_Problem requirements:_
Images excluded, repeat each entry below exactly.

### Data supplied

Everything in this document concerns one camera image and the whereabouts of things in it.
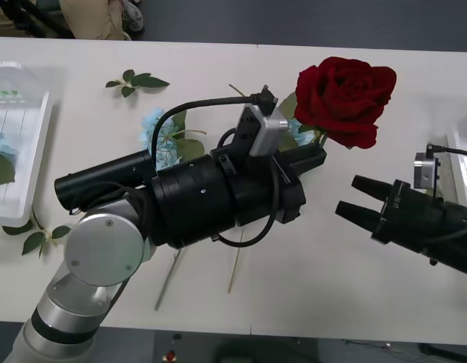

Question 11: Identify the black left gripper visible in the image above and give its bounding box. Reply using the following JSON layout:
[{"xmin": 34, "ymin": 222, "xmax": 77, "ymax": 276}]
[{"xmin": 232, "ymin": 143, "xmax": 327, "ymax": 228}]

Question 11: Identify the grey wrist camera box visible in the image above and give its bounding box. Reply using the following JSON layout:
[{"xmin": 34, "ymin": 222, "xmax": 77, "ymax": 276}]
[
  {"xmin": 413, "ymin": 150, "xmax": 442, "ymax": 197},
  {"xmin": 235, "ymin": 104, "xmax": 290, "ymax": 157}
]

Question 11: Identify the loose green leaf twig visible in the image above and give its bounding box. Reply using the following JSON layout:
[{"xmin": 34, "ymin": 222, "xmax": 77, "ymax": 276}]
[
  {"xmin": 2, "ymin": 209, "xmax": 72, "ymax": 260},
  {"xmin": 105, "ymin": 69, "xmax": 170, "ymax": 98}
]

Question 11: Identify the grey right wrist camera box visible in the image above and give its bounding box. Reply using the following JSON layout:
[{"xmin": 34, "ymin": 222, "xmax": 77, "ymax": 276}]
[{"xmin": 413, "ymin": 150, "xmax": 442, "ymax": 197}]

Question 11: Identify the black tripod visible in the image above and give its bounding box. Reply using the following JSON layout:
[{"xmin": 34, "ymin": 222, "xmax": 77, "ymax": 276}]
[{"xmin": 0, "ymin": 0, "xmax": 75, "ymax": 39}]

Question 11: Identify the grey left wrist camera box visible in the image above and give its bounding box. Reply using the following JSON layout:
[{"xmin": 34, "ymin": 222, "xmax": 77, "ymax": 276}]
[{"xmin": 235, "ymin": 104, "xmax": 290, "ymax": 157}]

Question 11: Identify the red rose with green stem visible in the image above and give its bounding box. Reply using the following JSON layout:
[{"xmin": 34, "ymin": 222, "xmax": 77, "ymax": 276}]
[{"xmin": 155, "ymin": 56, "xmax": 397, "ymax": 311}]

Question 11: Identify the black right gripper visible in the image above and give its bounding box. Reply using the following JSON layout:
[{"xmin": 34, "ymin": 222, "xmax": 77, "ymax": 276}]
[{"xmin": 335, "ymin": 175, "xmax": 446, "ymax": 253}]

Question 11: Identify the person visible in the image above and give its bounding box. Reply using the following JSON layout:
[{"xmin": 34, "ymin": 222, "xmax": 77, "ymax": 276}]
[{"xmin": 61, "ymin": 0, "xmax": 145, "ymax": 42}]

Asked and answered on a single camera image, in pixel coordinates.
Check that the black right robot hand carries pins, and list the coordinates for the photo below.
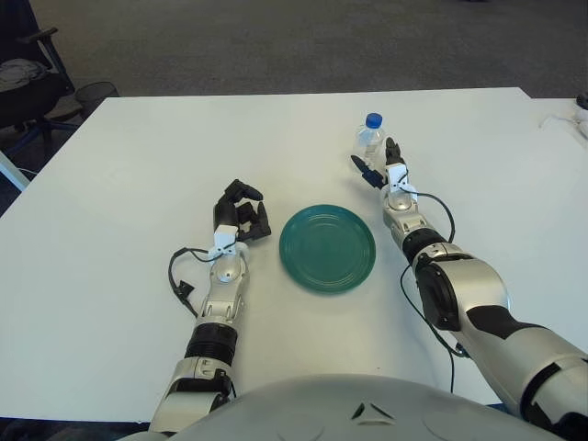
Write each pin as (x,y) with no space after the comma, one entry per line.
(394,154)

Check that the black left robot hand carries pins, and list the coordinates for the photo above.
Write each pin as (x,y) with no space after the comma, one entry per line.
(224,213)

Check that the clear bottle blue cap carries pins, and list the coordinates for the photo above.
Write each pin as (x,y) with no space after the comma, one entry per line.
(369,138)

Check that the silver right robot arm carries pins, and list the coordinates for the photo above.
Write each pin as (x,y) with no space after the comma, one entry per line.
(473,285)

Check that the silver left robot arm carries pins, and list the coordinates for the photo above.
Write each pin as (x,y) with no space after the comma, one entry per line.
(225,275)

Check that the green round plate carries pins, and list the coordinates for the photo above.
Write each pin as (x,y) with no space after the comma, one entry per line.
(327,250)

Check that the white desk panel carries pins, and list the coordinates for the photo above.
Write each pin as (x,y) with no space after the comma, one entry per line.
(11,170)

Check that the black office chair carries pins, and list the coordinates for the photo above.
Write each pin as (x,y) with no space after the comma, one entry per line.
(32,101)

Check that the grey robot torso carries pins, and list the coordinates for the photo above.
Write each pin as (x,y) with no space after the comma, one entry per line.
(363,413)

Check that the grey cloth bundle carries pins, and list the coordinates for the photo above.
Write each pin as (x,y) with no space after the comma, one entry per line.
(20,73)

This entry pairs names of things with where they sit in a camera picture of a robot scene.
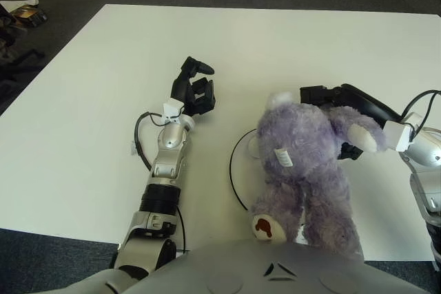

######

_Answer section:_
Everything in this document concerns one camera image and the whereabouts of things in it.

Question 11: Identify the black left gripper visible in the image above and give its bounding box. Reply using the following JSON layout:
[{"xmin": 34, "ymin": 222, "xmax": 77, "ymax": 276}]
[{"xmin": 232, "ymin": 143, "xmax": 327, "ymax": 228}]

Question 11: Identify the grey wrist camera box visible in the image above and give its bounding box. Reply using the following JSON layout:
[{"xmin": 34, "ymin": 222, "xmax": 77, "ymax": 276}]
[
  {"xmin": 413, "ymin": 150, "xmax": 442, "ymax": 197},
  {"xmin": 235, "ymin": 104, "xmax": 290, "ymax": 157}
]

Question 11: Identify the loose green leaf twig visible in the image above and give its bounding box. Reply using the following JSON layout:
[{"xmin": 34, "ymin": 222, "xmax": 77, "ymax": 276}]
[
  {"xmin": 2, "ymin": 209, "xmax": 72, "ymax": 260},
  {"xmin": 105, "ymin": 69, "xmax": 170, "ymax": 98}
]

Question 11: Identify the grey right wrist camera box visible in the image above and give its bounding box. Reply using the following JSON layout:
[{"xmin": 34, "ymin": 222, "xmax": 77, "ymax": 276}]
[{"xmin": 413, "ymin": 150, "xmax": 442, "ymax": 197}]

Question 11: Identify the black tripod visible in the image above and give its bounding box. Reply using the following JSON layout:
[{"xmin": 34, "ymin": 222, "xmax": 77, "ymax": 276}]
[{"xmin": 0, "ymin": 0, "xmax": 75, "ymax": 39}]

Question 11: Identify the grey left wrist camera box visible in the image above and give its bounding box. Reply using the following JSON layout:
[{"xmin": 34, "ymin": 222, "xmax": 77, "ymax": 276}]
[{"xmin": 235, "ymin": 104, "xmax": 290, "ymax": 157}]

Question 11: Identify the red rose with green stem visible in the image above and give its bounding box. Reply using the following JSON layout:
[{"xmin": 34, "ymin": 222, "xmax": 77, "ymax": 276}]
[{"xmin": 155, "ymin": 56, "xmax": 397, "ymax": 311}]

Question 11: Identify the black right gripper visible in the image above and give its bounding box. Reply using the following JSON layout:
[{"xmin": 34, "ymin": 222, "xmax": 77, "ymax": 276}]
[{"xmin": 335, "ymin": 175, "xmax": 446, "ymax": 253}]

Question 11: Identify the person visible in the image above and give its bounding box. Reply using the following JSON layout:
[{"xmin": 34, "ymin": 222, "xmax": 77, "ymax": 276}]
[{"xmin": 61, "ymin": 0, "xmax": 145, "ymax": 42}]

Asked and answered on a single camera image, in pixel coordinates.
Check that the black right robot hand carries pins, and list the coordinates for the photo below.
Write each pin as (x,y) with no space after the comma, one entry per line.
(394,154)

Check that the black left robot hand carries pins, and list the coordinates for the photo above.
Write each pin as (x,y) with no space after the comma, one entry per line.
(224,213)

Check that the clear bottle blue cap carries pins, and list the coordinates for the photo above.
Write each pin as (x,y) with no space after the comma, one entry per line.
(369,138)

Check that the silver right robot arm carries pins, and list the coordinates for the photo above.
Write each pin as (x,y) with no space after the comma, one entry per line.
(473,285)

Check that the silver left robot arm carries pins, and list the coordinates for the photo above.
Write each pin as (x,y) with no space after the comma, one entry per line.
(225,275)

Check that the green round plate carries pins, and list the coordinates for the photo above.
Write each pin as (x,y) with no space after the comma, one entry per line.
(327,250)

Check that the white desk panel carries pins, and list the coordinates for the photo above.
Write each pin as (x,y) with no space after the comma, one entry per line.
(11,170)

Check that the black office chair carries pins, and list the coordinates for the photo above.
Write each pin as (x,y) with no space after the comma, one entry per line.
(32,101)

Check that the grey robot torso carries pins, and list the coordinates for the photo above.
Write each pin as (x,y) with no space after the comma, one entry per line.
(363,413)

Check that the grey cloth bundle carries pins, and list the coordinates for the photo above.
Write each pin as (x,y) with no space after the comma, one entry per line.
(20,73)

This entry pairs names of things with where they sit in a camera picture of a robot scene.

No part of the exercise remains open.